Issue Discovered - Service disruption in North American Region – Web User Interface
Incident Report for xMatters
Postmortem

What happened?

On April 14, 2023, at approximately 9:05 AM Pacific, some customers reported an issue to xMatters Customer Support where users were encountering errors when attempting to log in to the xMatters web interface. During the incident, some customers in North America may have experienced 503 errors when attempting to access or use xMatters or encountered errors with integrations that communicated with the xMatters API. These errors were intermittent, and only impacted a subset of customers whose primary instance was based in the us-east data center. Customers in the EMEA and APAC regions, and in other North American data centers were not impacted.

Why did it happen?

The issue was caused when a customer inadvertently initiated a denial-of-service attack by launching an excessive number of API requests. The incoming requests request peaked at over 90,000 per minute and overwhelmed the capacity of edge systems to manage the volume, causing a cascade that eventually blocked access to API endpoints and triggered 503 errors for systems that rely on them.

How did we respond?

xMatters monitoring systems alerted to the issue just before customers reported encountering errors. xMatters Customer Support confirmed the issue and initiated the major incident management process. The incident response teams determined that the best course of action was to promote impacted customers to unaffected regions and mitigate the inbound traffic by redirecting it away from critical systems. Once the traffic was mitigated, impacted systems were able to recover and customers were migrated back to their original data centers.

A status page notification was posted to status.xmatters.com but due to the limited scope and intermittent impact, it was noted as a degraded service. This classification intentionally does not email status page subscribers.

What are we doing to prevent it from happening again?

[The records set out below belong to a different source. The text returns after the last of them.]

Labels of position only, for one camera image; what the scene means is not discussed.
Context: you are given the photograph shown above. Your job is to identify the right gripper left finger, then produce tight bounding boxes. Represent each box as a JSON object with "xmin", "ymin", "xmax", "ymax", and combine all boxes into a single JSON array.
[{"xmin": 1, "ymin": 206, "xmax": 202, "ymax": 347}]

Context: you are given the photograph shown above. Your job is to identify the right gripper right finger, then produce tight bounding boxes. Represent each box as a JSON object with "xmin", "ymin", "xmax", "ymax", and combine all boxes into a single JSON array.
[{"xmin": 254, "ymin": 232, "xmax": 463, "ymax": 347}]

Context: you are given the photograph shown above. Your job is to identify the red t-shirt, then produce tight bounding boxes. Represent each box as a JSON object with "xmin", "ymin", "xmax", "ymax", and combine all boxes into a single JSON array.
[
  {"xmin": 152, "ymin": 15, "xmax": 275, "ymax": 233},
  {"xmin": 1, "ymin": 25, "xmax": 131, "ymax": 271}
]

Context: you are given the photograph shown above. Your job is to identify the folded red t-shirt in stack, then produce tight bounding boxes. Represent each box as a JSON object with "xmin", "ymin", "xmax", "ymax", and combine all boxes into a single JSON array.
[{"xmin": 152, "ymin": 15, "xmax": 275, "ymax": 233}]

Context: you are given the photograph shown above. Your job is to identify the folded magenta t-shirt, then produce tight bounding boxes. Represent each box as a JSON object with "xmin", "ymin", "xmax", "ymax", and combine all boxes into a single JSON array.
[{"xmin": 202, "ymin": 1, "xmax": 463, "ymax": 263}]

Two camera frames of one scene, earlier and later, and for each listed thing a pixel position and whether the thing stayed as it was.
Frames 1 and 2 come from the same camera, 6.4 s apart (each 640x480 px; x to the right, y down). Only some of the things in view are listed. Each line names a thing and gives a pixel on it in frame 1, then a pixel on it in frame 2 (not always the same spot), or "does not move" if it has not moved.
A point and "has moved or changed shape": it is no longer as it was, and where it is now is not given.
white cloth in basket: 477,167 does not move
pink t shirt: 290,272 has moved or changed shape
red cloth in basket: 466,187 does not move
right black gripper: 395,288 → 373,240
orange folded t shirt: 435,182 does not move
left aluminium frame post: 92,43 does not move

xMatters Engineering has determined that additional protections are needed at entry points to identify any excessive inbound volume and allow for quick mitigation. The teams are in the process of determining the best parameters and implementation of these protections to address both intentional and unintentional denial-of-service incidents.

Timeline:

Friday, April 14, 2023

9:00 AM - Customers report 503 issues

9:06 AM - xMatters Customer Support initiates Severity-1 incident

9:15 AM - Investigation reveals high volume to us-east

9:25 AM - Source of volume identified; being routing customers to other regions

9:45 AM - Routing changes complete

10:17 AM - Incident mitigated

If you have any questions, please visit http://support.xmatters.com

Posted Apr 25, 2023 - 09:26 PDT

Resolved
The issue has been addressed, and all services have been restored. Thank you for your patience while we addressed this matter.
Posted Apr 14, 2023 - 10:17 PDT
Monitoring
The xMatters Incident Response team has deployed a fix for the issue. We are currently monitoring the situation to ensure the implementation is stable and that all services are restored.
Posted Apr 14, 2023 - 09:46 PDT
Identified
The xMatters Incident Response team has identified the source of the issue and is working on a fix. We will update once a solution has been identified and implemented.
Posted Apr 14, 2023 - 09:24 PDT
Monitoring
The xMatters Incident Response team has deployed a fix for the issue. We are currently monitoring the situation to ensure the implementation is stable and that all services are restored.
Posted Apr 14, 2023 - 09:23 PDT
Investigating
xMatters monitoring tools have identified a potential issue with the xMatters Web User Interface for some clients located in the North America region. We are currently investigating the issue and will update as information becomes available.

If you are also experiencing issues, or if you're not sure whether this issue impacts your service, please contact xMatters Client Assistance at https://support.xmatters.com/hc/en-us/requests/new - our support agents are waiting to help
Posted Apr 14, 2023 - 09:15 PDT
This incident affected: North America (Web Interface, Email Notifications, SMS Notifications, Voice Notifications, Conferencing, Integration Platform, API, Mobile App).